Task goal – Leave out the pictures and set down the rest of the listing below word for word.

Information shown –
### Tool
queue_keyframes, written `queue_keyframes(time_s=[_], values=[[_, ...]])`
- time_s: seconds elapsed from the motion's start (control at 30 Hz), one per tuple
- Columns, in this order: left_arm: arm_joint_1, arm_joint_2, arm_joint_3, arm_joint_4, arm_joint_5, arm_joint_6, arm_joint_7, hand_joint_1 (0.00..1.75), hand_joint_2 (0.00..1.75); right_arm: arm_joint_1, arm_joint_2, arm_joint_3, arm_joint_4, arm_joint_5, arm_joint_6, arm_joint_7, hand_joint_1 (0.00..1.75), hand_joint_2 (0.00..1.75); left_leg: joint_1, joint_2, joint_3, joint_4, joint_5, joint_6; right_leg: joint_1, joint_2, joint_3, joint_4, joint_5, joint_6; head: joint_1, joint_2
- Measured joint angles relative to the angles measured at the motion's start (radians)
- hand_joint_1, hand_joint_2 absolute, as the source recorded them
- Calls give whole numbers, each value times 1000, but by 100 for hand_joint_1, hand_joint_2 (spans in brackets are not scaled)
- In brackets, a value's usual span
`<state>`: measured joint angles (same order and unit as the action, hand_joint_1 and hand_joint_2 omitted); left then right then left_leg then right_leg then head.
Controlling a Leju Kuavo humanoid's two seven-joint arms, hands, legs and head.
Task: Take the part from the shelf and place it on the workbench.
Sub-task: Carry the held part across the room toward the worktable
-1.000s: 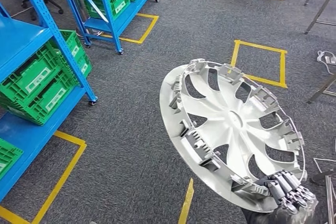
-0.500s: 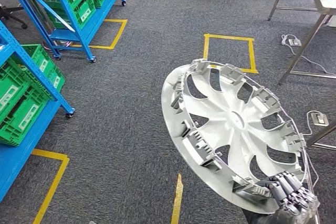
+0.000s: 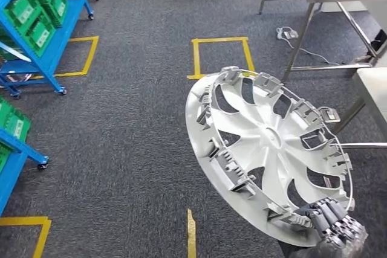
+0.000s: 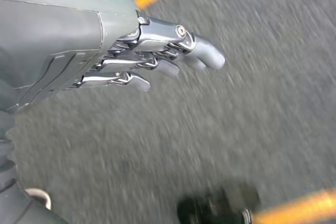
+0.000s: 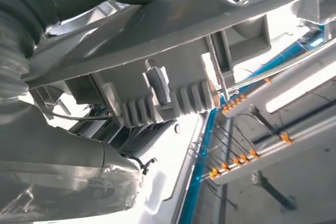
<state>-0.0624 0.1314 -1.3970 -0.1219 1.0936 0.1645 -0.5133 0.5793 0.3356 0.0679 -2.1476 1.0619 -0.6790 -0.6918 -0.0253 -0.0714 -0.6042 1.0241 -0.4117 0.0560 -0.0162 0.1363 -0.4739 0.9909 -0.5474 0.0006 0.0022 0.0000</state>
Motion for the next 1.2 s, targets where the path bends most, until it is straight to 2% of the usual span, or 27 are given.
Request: queue_keyframes(time_s=[0.03,0.1,0.17,0.23,0.27,0.3,0.37,0.4,0.43,0.47,0.5,0.57,0.6,0.63,0.67,0.73,0.77,0.8,0.87,0.9,0.93,0.97,1.03,1.07,1.1,1.17,1.2], values=[[-3,0,0,0,0,0,0,0,175,2,0,0,0,0,0,0,175,175,1,16,21,-29,-11,4,1,-6,-3,3,3,4,-4,0],[-9,-2,0,1,0,0,-1,0,175,1,0,-2,-1,0,0,1,175,175,6,43,67,-80,-33,4,8,-58,-26,46,-11,12,0,0],[-7,-7,0,1,0,0,-2,0,175,-3,0,-2,-2,0,0,1,175,175,11,62,97,-94,-52,-8,8,-111,-95,150,-55,24,6,0],[-3,-12,0,1,0,-1,-1,0,175,-3,0,-3,-2,0,0,1,175,175,15,86,123,-93,-75,-21,3,-124,-179,245,-81,36,6,0],[-2,-14,0,1,0,-1,-1,0,175,-2,0,-4,-2,0,0,1,175,175,19,98,140,-93,-88,-27,-1,-127,-204,252,-71,43,6,0],[-2,-16,0,1,0,-1,-1,0,175,-1,0,-5,-2,0,0,1,175,175,25,110,161,-93,-104,-34,-5,-133,-210,226,-42,51,6,0],[-2,-13,0,2,0,-1,-1,0,175,-2,0,-7,-1,0,0,0,175,175,34,132,207,-92,-137,-51,-15,-170,-195,123,55,68,9,0],[-2,-13,0,3,0,-1,-1,0,175,-4,0,-7,0,0,0,0,175,175,34,142,221,-89,-151,-61,-13,-194,-192,79,90,65,13,0],[-3,-9,0,4,0,0,-1,0,175,-6,0,-8,1,0,0,0,175,175,32,150,227,-87,-164,-68,-12,-210,-193,58,114,55,15,0],[-4,-6,0,6,0,0,-1,0,175,-7,0,-8,1,0,0,-1,175,175,30,158,230,-85,-173,-75,-7,-214,-200,57,118,42,17,0],[-5,-7,0,5,0,0,-1,0,175,-6,0,-8,0,0,0,-1,175,175,29,163,233,-85,-180,-80,-5,-203,-203,55,113,25,16,0],[-9,-8,-1,6,0,0,-1,0,175,-1,0,-7,-2,0,0,-2,175,175,34,151,235,-69,-190,-87,-6,-172,-198,60,106,9,12,0],[-12,-11,-1,6,0,0,-1,0,175,0,1,-7,-2,0,0,-2,175,175,37,133,218,-31,-200,-88,-4,-159,-192,60,102,3,11,0],[-15,-13,-1,6,0,-1,-1,0,175,-1,1,-7,-2,0,0,-2,175,175,39,113,183,32,-219,-87,-2,-146,-186,59,98,-2,9,0],[-16,-15,-1,6,0,-1,-1,0,175,-3,1,-6,-3,0,0,-2,175,175,38,96,134,112,-246,-84,1,-135,-181,58,95,-7,9,0],[-13,-18,-3,6,0,-1,-1,0,175,-4,1,-6,-3,0,0,-3,175,175,33,84,33,244,-295,-75,6,-107,-174,57,89,-14,8,0],[-11,-19,-4,6,0,-1,-1,0,175,-3,1,-6,-2,0,0,-2,175,175,30,82,-1,268,-293,-70,9,-93,-169,57,86,-17,8,0],[-11,-19,-4,6,0,-1,-1,0,175,-3,1,-6,-2,0,0,-2,175,175,24,79,-16,256,-266,-63,11,-79,-163,57,82,-19,8,0],[-12,-16,-5,6,0,-1,-1,0,175,-3,1,-6,-2,0,0,-2,175,175,10,56,-3,147,-160,-45,11,-55,-149,55,77,-19,9,0],[-12,-13,-5,6,0,-1,-1,0,175,-3,1,-6,-2,0,0,-2,175,175,4,34,9,87,-117,-33,10,-43,-145,55,76,-19,9,0],[-12,-8,-5,6,0,-1,-1,0,175,-3,1,-6,-2,0,0,-2,175,175,-1,13,21,39,-91,-20,9,-32,-145,55,75,-17,8,0],[-12,-5,-5,7,0,0,-1,0,175,-3,1,-6,-2,0,0,-2,175,175,-4,-1,27,12,-81,-11,7,-21,-147,54,75,-13,7,0],[-13,-2,-5,7,0,0,-1,0,175,-1,1,-7,-3,0,0,-2,175,175,-2,6,38,-14,-77,-4,7,-3,-151,49,77,-2,5,0],[-15,-3,-5,7,0,0,-1,0,175,0,1,-7,-3,0,0,-2,175,175,1,18,45,-27,-69,-9,9,-14,-153,50,73,2,5,0],[-16,-5,-5,7,0,0,-1,0,175,0,1,-7,-3,0,0,-2,175,175,4,28,53,-42,-62,-13,13,-37,-159,62,61,5,6,0],[-15,-9,-6,7,0,0,-1,0,175,-3,1,-7,-3,0,0,-2,175,175,8,54,63,-59,-54,-20,16,-98,-194,145,4,12,10,0],[-13,-11,-6,7,0,0,-1,0,175,-4,1,-8,-3,0,0,-2,175,175,8,68,63,-60,-54,-20,14,-115,-221,207,-31,18,11,0]])
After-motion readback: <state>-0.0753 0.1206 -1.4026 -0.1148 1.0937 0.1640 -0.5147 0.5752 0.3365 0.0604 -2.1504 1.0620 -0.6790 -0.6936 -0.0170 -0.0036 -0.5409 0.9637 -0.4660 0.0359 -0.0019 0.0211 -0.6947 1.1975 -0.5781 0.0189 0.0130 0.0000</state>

Output for this task –
### Tool
queue_keyframes, written `queue_keyframes(time_s=[_], values=[[_, ...]])`
- time_s: seconds elapsed from the motion's start (control at 30 Hz), one per tuple
- Columns, in this order: left_arm: arm_joint_1, arm_joint_2, arm_joint_3, arm_joint_4, arm_joint_5, arm_joint_6, arm_joint_7, hand_joint_1 (0.00..1.75), hand_joint_2 (0.00..1.75); right_arm: arm_joint_1, arm_joint_2, arm_joint_3, arm_joint_4, arm_joint_5, arm_joint_6, arm_joint_7, hand_joint_1 (0.00..1.75), hand_joint_2 (0.00..1.75); left_leg: joint_1, joint_2, joint_3, joint_4, joint_5, joint_6; right_leg: joint_1, joint_2, joint_3, joint_4, joint_5, joint_6; head: joint_1, joint_2
- Measured joint angles relative to the angles measured at the motion's start (radians)
- hand_joint_1, hand_joint_2 absolute, as the source recorded them
- Calls give whole numbers, each value times 1000, but by 100 for hand_joint_1, hand_joint_2 (spans in brackets are not scaled)
- In brackets, a value's usual span
`<state>`: measured joint angles (same order and unit as the action, hand_joint_1 and hand_joint_2 omitted); left then right then left_leg then right_leg then head.
Controlling a Leju Kuavo humanoid's two seven-joint arms, hands, legs and head.
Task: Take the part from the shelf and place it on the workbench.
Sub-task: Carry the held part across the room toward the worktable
-1.000s: 
-0.500s: 
+0.000s: 
+0.000s: 
+0.000s: 
<state>-0.0624 0.1314 -1.3970 -0.1219 1.0936 0.1645 -0.5133 0.5793 0.3356 0.0679 -2.1476 1.0619 -0.6790 -0.6918 -0.0253 -0.0714 -0.6042 1.0241 -0.4117 0.0560 -0.0162 0.1363 -0.4739 0.9909 -0.5474 0.0006 0.0022 0.0000</state>
Motion for the next 1.2 s, targets where the path bends most, until it is straight to 2% of the usual span, or 27 are given.
Request: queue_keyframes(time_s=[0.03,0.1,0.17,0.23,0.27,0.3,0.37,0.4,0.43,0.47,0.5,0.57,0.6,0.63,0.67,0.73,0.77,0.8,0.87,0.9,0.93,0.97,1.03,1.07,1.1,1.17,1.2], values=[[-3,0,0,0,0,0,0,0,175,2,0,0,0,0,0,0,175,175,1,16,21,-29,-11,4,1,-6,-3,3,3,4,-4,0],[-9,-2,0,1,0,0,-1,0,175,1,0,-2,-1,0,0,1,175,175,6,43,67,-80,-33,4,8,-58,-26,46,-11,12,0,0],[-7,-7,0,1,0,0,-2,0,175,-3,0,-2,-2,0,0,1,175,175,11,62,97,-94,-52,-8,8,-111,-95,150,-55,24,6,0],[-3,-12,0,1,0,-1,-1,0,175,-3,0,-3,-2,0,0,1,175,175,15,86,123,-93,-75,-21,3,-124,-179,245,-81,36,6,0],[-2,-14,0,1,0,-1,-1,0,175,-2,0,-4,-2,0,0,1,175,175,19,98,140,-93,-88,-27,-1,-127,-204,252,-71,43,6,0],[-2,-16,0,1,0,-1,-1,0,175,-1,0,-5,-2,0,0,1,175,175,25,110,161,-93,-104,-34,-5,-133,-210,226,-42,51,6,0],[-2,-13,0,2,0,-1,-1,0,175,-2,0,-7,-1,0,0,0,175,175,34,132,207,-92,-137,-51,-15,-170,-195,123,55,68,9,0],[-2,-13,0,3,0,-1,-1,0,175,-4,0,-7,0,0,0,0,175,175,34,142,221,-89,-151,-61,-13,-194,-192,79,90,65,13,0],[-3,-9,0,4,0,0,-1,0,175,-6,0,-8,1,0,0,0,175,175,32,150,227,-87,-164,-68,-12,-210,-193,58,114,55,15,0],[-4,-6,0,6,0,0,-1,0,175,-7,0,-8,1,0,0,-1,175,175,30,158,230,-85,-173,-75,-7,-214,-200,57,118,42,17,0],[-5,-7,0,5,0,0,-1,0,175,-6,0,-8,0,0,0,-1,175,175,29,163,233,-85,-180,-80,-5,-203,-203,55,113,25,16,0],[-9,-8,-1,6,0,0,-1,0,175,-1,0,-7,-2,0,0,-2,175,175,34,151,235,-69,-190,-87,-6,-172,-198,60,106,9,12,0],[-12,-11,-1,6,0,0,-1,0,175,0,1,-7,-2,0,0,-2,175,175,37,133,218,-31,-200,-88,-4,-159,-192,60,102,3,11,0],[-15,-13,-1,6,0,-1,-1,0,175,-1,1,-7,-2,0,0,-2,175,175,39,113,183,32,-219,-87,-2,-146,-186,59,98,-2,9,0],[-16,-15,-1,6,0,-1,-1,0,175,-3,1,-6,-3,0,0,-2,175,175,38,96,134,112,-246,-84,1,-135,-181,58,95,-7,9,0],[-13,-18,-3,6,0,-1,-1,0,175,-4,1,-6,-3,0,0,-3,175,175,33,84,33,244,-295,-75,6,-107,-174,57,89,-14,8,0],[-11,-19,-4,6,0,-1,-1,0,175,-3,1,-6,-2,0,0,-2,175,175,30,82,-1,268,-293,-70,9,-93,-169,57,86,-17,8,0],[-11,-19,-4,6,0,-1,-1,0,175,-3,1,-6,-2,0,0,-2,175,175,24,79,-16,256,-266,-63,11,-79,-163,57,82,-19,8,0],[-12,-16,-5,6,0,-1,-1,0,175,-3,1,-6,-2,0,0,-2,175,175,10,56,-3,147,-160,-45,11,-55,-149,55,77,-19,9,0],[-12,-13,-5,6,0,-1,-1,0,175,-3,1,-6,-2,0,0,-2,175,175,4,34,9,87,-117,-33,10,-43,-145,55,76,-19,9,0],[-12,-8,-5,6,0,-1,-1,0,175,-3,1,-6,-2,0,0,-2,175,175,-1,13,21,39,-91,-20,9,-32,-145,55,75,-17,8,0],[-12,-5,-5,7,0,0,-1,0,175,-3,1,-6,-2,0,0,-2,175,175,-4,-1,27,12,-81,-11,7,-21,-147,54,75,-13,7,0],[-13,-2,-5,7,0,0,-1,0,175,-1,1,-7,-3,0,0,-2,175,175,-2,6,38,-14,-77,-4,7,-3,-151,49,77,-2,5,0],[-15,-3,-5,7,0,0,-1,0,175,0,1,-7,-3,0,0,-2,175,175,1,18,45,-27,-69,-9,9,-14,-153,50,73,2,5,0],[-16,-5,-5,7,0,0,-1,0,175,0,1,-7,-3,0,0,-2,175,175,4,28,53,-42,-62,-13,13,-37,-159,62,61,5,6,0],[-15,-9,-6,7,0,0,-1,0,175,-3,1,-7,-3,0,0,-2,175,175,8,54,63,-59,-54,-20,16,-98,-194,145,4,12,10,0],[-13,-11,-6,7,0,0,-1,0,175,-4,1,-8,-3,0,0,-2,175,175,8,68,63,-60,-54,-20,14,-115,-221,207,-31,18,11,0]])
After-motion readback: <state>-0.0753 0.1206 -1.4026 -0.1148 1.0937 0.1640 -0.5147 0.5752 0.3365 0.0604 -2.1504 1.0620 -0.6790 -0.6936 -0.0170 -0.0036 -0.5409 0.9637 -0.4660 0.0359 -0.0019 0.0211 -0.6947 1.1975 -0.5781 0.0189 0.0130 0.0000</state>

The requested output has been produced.